# [Problem to work on]
Give back exactly the stretch of data below from the line holding "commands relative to" through the line holding "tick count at", both ends included, and leave the remaining lines out.

# [Data in this exercise]

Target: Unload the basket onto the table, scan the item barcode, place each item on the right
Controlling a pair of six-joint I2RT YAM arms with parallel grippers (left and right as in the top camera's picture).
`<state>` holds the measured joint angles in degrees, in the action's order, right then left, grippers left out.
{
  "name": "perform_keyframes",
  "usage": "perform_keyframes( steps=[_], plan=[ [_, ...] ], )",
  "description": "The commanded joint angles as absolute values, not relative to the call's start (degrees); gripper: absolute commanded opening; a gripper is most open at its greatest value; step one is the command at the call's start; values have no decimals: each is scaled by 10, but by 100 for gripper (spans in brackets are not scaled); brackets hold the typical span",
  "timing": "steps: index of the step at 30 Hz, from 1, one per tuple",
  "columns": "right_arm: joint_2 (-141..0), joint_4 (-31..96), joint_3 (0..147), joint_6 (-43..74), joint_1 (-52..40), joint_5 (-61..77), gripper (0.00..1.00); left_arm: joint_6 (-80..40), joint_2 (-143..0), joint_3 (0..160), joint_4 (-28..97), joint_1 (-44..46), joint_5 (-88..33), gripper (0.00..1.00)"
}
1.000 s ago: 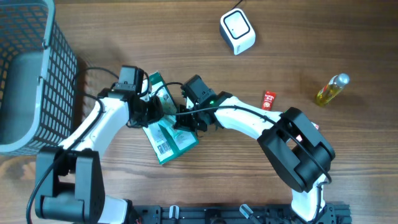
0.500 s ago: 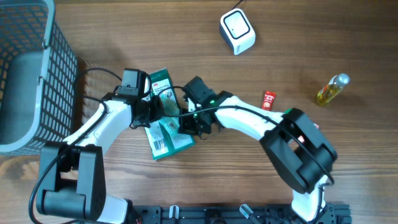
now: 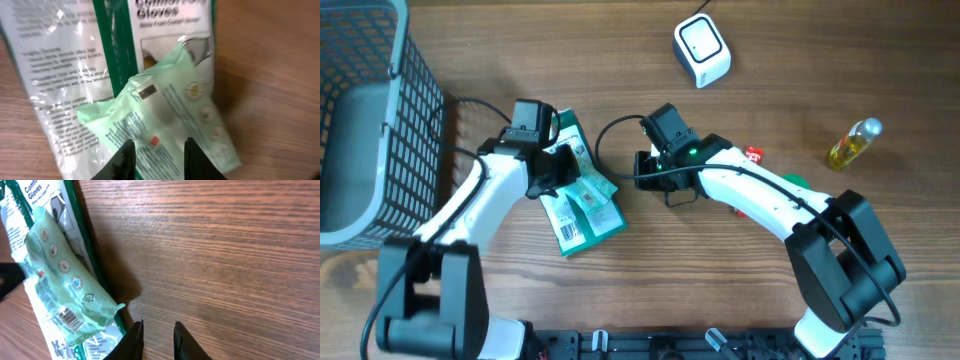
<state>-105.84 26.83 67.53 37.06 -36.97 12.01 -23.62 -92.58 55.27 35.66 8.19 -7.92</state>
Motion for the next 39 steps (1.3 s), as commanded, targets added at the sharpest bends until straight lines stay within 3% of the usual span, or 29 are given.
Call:
perform_keyframes(
  steps=[1,7,17,18,21,22,28,39],
  plan=[
    [-1065,254,669,360,-371,91,21,-250,-897,567,395,78,-67,4],
    [-1065,213,669,360,-373,89,25,-262,-929,564,459,78,48,4],
    [-1065,236,669,360,-373,44,24,-260,-996,564,378,78,49,4],
    [-1065,236,669,360,-373,44,25,-259,-1002,564,365,78,44,4],
    [-1065,236,669,360,-373,44,45,-257,-1006,564,337,78,2,4],
    [-1065,236,669,361,-373,44,47,-253,-1006,564,324,78,-25,4],
    [-1065,243,669,360,-373,79,54,-227,-1006,564,278,106,-92,4],
    [-1065,243,669,360,-373,160,54,-227,-1005,565,288,165,-84,4]
  ],
)
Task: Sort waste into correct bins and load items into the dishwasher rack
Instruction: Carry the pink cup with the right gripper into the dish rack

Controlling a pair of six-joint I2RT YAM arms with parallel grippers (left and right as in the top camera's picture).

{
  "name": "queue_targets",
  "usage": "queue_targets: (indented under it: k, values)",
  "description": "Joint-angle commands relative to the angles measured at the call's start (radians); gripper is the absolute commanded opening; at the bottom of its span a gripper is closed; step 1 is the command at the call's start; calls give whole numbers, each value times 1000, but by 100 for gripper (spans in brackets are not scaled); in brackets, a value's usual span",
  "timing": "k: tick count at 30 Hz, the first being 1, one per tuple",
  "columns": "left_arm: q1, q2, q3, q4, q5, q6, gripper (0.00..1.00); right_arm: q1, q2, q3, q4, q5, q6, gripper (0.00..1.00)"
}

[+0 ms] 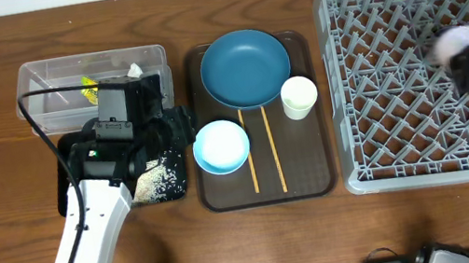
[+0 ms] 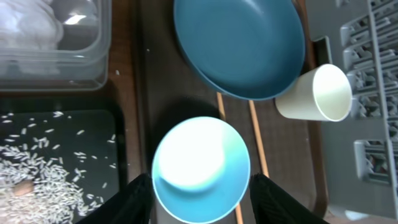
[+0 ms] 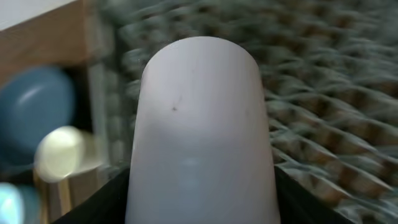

# [Expected answer]
  "description": "Joint-angle commands relative to the angles measured at the call's start (radians); gripper is the absolute commanded opening; at the bottom of its span a gripper is closed; step 1 is the command at the call's start; calls give whole numbers, each value times 1000, but by 100 for gripper (spans in brackets are not scaled); in brackets, a value's usual span",
  "timing": "k: tick count at 30 Hz, the first being 1, one per tuple",

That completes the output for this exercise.